## YOUR OBJECTIVE
Every line of the data below is to be written out again exactly.

## RECORDS

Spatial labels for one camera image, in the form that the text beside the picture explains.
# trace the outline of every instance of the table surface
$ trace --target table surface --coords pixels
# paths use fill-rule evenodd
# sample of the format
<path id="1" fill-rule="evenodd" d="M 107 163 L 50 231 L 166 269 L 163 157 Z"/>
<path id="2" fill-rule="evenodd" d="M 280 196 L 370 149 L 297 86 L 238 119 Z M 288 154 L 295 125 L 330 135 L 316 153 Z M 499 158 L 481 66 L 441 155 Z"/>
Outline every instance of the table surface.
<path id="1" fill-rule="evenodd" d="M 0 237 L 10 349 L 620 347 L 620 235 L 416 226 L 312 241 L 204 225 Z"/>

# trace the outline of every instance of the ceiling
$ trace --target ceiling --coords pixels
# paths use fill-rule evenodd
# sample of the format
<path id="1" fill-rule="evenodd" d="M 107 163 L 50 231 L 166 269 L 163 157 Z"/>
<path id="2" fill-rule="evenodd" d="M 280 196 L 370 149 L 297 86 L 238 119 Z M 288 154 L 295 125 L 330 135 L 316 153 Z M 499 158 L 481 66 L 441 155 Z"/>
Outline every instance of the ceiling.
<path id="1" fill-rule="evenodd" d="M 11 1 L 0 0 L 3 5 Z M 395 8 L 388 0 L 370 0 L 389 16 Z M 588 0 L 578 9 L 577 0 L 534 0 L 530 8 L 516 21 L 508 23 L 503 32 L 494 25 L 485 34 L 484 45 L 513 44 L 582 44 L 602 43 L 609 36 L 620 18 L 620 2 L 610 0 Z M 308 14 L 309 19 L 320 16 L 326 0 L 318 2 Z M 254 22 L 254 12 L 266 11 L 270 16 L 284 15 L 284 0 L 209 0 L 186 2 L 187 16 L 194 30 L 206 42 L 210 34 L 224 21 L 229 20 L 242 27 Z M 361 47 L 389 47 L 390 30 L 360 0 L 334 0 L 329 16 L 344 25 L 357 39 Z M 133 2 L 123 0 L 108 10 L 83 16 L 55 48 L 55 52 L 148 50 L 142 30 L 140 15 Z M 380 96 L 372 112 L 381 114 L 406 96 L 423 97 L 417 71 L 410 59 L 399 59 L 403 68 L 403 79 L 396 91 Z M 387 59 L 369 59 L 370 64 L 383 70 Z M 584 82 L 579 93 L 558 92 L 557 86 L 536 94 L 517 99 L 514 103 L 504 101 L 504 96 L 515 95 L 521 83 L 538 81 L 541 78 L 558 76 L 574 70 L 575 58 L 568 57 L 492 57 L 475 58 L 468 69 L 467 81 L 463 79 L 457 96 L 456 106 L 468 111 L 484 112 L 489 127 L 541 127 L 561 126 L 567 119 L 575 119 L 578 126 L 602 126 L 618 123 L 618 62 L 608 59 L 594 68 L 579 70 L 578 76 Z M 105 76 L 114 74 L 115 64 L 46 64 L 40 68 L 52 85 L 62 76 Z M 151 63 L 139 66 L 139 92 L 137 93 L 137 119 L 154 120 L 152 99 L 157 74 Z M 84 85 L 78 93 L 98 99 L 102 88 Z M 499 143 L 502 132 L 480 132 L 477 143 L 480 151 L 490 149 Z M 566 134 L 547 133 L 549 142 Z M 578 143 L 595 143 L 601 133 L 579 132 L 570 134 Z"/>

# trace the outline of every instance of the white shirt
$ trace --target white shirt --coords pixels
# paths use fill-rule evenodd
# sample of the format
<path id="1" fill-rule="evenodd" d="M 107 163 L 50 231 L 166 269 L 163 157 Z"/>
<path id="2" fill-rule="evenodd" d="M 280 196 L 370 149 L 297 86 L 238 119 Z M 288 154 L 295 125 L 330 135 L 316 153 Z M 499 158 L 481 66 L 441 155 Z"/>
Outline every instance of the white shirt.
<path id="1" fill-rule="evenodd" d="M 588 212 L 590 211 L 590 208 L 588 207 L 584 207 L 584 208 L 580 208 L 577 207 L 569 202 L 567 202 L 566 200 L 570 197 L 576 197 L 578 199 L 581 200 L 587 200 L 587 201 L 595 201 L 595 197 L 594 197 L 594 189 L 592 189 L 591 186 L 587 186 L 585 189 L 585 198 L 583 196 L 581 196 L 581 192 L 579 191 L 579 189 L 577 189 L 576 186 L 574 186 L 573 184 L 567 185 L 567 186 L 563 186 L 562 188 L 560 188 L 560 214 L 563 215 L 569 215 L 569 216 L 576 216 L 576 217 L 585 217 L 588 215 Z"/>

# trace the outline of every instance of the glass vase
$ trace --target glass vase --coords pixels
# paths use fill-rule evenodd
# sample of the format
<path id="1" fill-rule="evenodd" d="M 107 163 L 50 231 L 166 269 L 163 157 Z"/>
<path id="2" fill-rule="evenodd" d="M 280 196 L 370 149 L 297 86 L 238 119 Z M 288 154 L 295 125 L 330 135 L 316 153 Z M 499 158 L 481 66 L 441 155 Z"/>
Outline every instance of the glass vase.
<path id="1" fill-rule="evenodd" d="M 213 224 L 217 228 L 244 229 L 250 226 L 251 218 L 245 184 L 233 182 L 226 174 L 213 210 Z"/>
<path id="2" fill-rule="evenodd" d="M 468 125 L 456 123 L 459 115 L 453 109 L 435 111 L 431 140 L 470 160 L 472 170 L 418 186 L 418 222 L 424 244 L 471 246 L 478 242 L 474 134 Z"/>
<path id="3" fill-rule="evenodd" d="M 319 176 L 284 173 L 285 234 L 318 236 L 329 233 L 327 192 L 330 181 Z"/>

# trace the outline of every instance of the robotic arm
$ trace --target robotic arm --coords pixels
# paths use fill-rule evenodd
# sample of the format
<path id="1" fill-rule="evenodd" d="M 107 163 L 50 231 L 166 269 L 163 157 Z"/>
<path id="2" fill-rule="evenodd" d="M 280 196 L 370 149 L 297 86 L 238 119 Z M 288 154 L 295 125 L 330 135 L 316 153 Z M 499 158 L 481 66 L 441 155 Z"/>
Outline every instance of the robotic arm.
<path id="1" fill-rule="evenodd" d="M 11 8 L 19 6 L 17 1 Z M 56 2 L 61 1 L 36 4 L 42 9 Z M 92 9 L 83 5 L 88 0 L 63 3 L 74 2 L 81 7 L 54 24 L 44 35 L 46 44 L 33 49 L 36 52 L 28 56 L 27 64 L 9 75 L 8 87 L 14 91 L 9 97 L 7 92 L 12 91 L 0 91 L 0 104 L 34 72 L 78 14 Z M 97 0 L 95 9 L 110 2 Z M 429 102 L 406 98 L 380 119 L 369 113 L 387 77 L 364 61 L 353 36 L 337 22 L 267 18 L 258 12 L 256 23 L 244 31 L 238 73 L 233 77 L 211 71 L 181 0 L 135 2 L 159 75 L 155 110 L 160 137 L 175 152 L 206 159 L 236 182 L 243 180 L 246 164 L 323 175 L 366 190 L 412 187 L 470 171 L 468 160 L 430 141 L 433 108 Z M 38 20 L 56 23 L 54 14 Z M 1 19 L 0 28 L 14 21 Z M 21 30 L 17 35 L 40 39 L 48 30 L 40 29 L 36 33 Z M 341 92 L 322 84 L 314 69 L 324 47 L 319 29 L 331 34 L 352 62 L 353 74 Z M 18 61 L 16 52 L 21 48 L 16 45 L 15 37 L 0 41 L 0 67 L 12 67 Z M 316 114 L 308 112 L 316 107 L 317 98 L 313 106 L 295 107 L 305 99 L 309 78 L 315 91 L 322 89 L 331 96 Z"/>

## ANSWER TO THIS PROBLEM
Spatial labels for one camera image, in the form that the text beside the picture explains.
# trace the outline of every instance of the table surface
$ trace --target table surface --coords pixels
# paths use fill-rule evenodd
# sample of the format
<path id="1" fill-rule="evenodd" d="M 107 163 L 50 231 L 166 269 L 163 157 Z"/>
<path id="2" fill-rule="evenodd" d="M 280 196 L 370 149 L 297 86 L 238 119 Z M 288 154 L 295 125 L 330 135 L 316 153 Z M 499 158 L 481 66 L 441 155 Z"/>
Outline every instance of the table surface.
<path id="1" fill-rule="evenodd" d="M 0 237 L 10 349 L 620 347 L 620 235 L 416 226 L 312 241 L 204 225 Z"/>

# trace the outline of every instance of the ceiling
$ trace --target ceiling --coords pixels
# paths use fill-rule evenodd
# sample of the format
<path id="1" fill-rule="evenodd" d="M 107 163 L 50 231 L 166 269 L 163 157 Z"/>
<path id="2" fill-rule="evenodd" d="M 280 196 L 370 149 L 297 86 L 238 119 Z M 288 154 L 295 125 L 330 135 L 316 153 Z M 499 158 L 481 66 L 441 155 Z"/>
Outline every instance of the ceiling.
<path id="1" fill-rule="evenodd" d="M 11 1 L 0 0 L 3 5 Z M 395 8 L 388 0 L 370 0 L 389 16 Z M 588 0 L 578 9 L 577 0 L 534 0 L 530 8 L 516 21 L 508 23 L 503 32 L 494 25 L 485 34 L 484 45 L 513 44 L 582 44 L 602 43 L 609 36 L 620 18 L 620 2 L 610 0 Z M 308 14 L 309 19 L 320 16 L 326 0 L 318 2 Z M 254 22 L 254 12 L 266 11 L 270 16 L 284 15 L 284 0 L 209 0 L 186 2 L 187 16 L 194 30 L 206 42 L 210 34 L 224 21 L 229 20 L 242 27 Z M 361 47 L 389 47 L 390 30 L 360 0 L 334 0 L 329 16 L 344 25 L 357 39 Z M 133 2 L 123 0 L 108 10 L 83 16 L 55 48 L 55 52 L 148 50 L 142 30 L 140 15 Z M 380 96 L 372 112 L 381 114 L 406 96 L 423 97 L 417 71 L 410 59 L 399 59 L 403 68 L 403 79 L 396 91 Z M 387 59 L 369 59 L 370 64 L 383 70 Z M 584 82 L 579 93 L 558 92 L 557 86 L 536 94 L 517 99 L 514 103 L 504 101 L 504 96 L 515 95 L 521 83 L 538 81 L 541 78 L 558 76 L 574 70 L 575 58 L 568 57 L 492 57 L 475 58 L 468 69 L 467 81 L 463 79 L 457 96 L 456 106 L 468 111 L 484 112 L 489 127 L 541 127 L 561 126 L 567 119 L 575 119 L 578 126 L 602 126 L 618 123 L 618 62 L 608 59 L 594 68 L 579 70 L 578 76 Z M 105 76 L 114 74 L 115 64 L 46 64 L 40 68 L 52 85 L 62 76 Z M 151 63 L 139 66 L 139 92 L 137 93 L 137 119 L 154 120 L 152 99 L 157 74 Z M 84 85 L 78 93 L 98 99 L 102 88 Z M 499 143 L 502 132 L 480 132 L 477 143 L 480 151 L 490 149 Z M 566 134 L 547 133 L 549 142 Z M 578 143 L 595 143 L 601 133 L 579 132 L 570 134 Z"/>

# trace the outline of every instance of the white shirt
$ trace --target white shirt --coords pixels
# paths use fill-rule evenodd
# sample of the format
<path id="1" fill-rule="evenodd" d="M 107 163 L 50 231 L 166 269 L 163 157 Z"/>
<path id="2" fill-rule="evenodd" d="M 280 196 L 370 149 L 297 86 L 238 119 Z M 288 154 L 295 125 L 330 135 L 316 153 Z M 499 158 L 481 66 L 441 155 Z"/>
Outline every instance of the white shirt.
<path id="1" fill-rule="evenodd" d="M 588 212 L 590 211 L 590 208 L 588 207 L 584 207 L 584 208 L 580 208 L 577 207 L 569 202 L 567 202 L 566 200 L 570 197 L 576 197 L 578 199 L 581 200 L 587 200 L 587 201 L 595 201 L 595 197 L 594 197 L 594 189 L 592 189 L 591 186 L 587 186 L 585 189 L 585 198 L 583 196 L 581 196 L 581 192 L 579 191 L 579 189 L 577 189 L 576 186 L 574 186 L 573 184 L 567 185 L 567 186 L 563 186 L 562 188 L 560 188 L 560 214 L 563 215 L 569 215 L 569 216 L 576 216 L 576 217 L 585 217 L 588 215 Z"/>

# trace the outline of every instance of the glass vase
$ trace --target glass vase --coords pixels
# paths use fill-rule evenodd
# sample of the format
<path id="1" fill-rule="evenodd" d="M 107 163 L 50 231 L 166 269 L 163 157 Z"/>
<path id="2" fill-rule="evenodd" d="M 280 196 L 370 149 L 297 86 L 238 119 Z M 288 154 L 295 125 L 330 135 L 316 153 Z M 499 158 L 481 66 L 441 155 Z"/>
Outline every instance of the glass vase.
<path id="1" fill-rule="evenodd" d="M 213 224 L 217 228 L 244 229 L 250 226 L 251 218 L 245 184 L 233 182 L 226 174 L 213 210 Z"/>
<path id="2" fill-rule="evenodd" d="M 468 125 L 456 123 L 459 115 L 453 109 L 435 111 L 431 140 L 470 160 L 472 170 L 418 186 L 418 222 L 424 244 L 471 246 L 478 242 L 474 134 Z"/>
<path id="3" fill-rule="evenodd" d="M 319 176 L 284 173 L 285 234 L 318 236 L 329 233 L 327 192 L 330 181 Z"/>

# trace the outline of every instance of the robotic arm
$ trace --target robotic arm --coords pixels
# paths use fill-rule evenodd
# sample of the format
<path id="1" fill-rule="evenodd" d="M 107 163 L 50 231 L 166 269 L 163 157 Z"/>
<path id="2" fill-rule="evenodd" d="M 280 196 L 370 149 L 297 86 L 238 119 Z M 288 154 L 295 125 L 330 135 L 316 153 Z M 499 158 L 481 66 L 441 155 Z"/>
Outline every instance of the robotic arm.
<path id="1" fill-rule="evenodd" d="M 11 8 L 19 6 L 17 1 Z M 56 2 L 61 1 L 36 4 L 42 9 Z M 92 9 L 83 5 L 88 0 L 63 3 L 74 2 L 81 7 L 54 24 L 44 35 L 46 44 L 33 49 L 36 52 L 28 56 L 27 64 L 9 75 L 8 87 L 14 91 L 9 97 L 7 92 L 12 91 L 0 91 L 0 104 L 34 72 L 78 14 Z M 97 0 L 95 9 L 110 2 Z M 429 102 L 406 98 L 380 119 L 369 113 L 387 77 L 364 61 L 353 36 L 337 22 L 267 18 L 258 12 L 256 23 L 244 31 L 238 73 L 233 77 L 211 71 L 181 0 L 135 2 L 159 75 L 155 110 L 160 137 L 175 152 L 206 159 L 236 182 L 243 180 L 246 164 L 323 175 L 366 190 L 412 187 L 470 171 L 468 160 L 430 141 L 433 108 Z M 38 20 L 56 23 L 54 14 Z M 1 19 L 0 28 L 14 21 Z M 21 30 L 17 35 L 40 39 L 48 30 L 40 29 L 36 33 Z M 341 92 L 322 84 L 314 69 L 324 47 L 319 29 L 331 34 L 352 62 L 353 74 Z M 18 61 L 16 52 L 21 48 L 16 45 L 15 37 L 0 41 L 0 67 L 12 67 Z M 316 114 L 308 112 L 316 107 L 317 98 L 313 106 L 295 107 L 305 99 L 309 78 L 315 91 L 322 89 L 331 96 Z"/>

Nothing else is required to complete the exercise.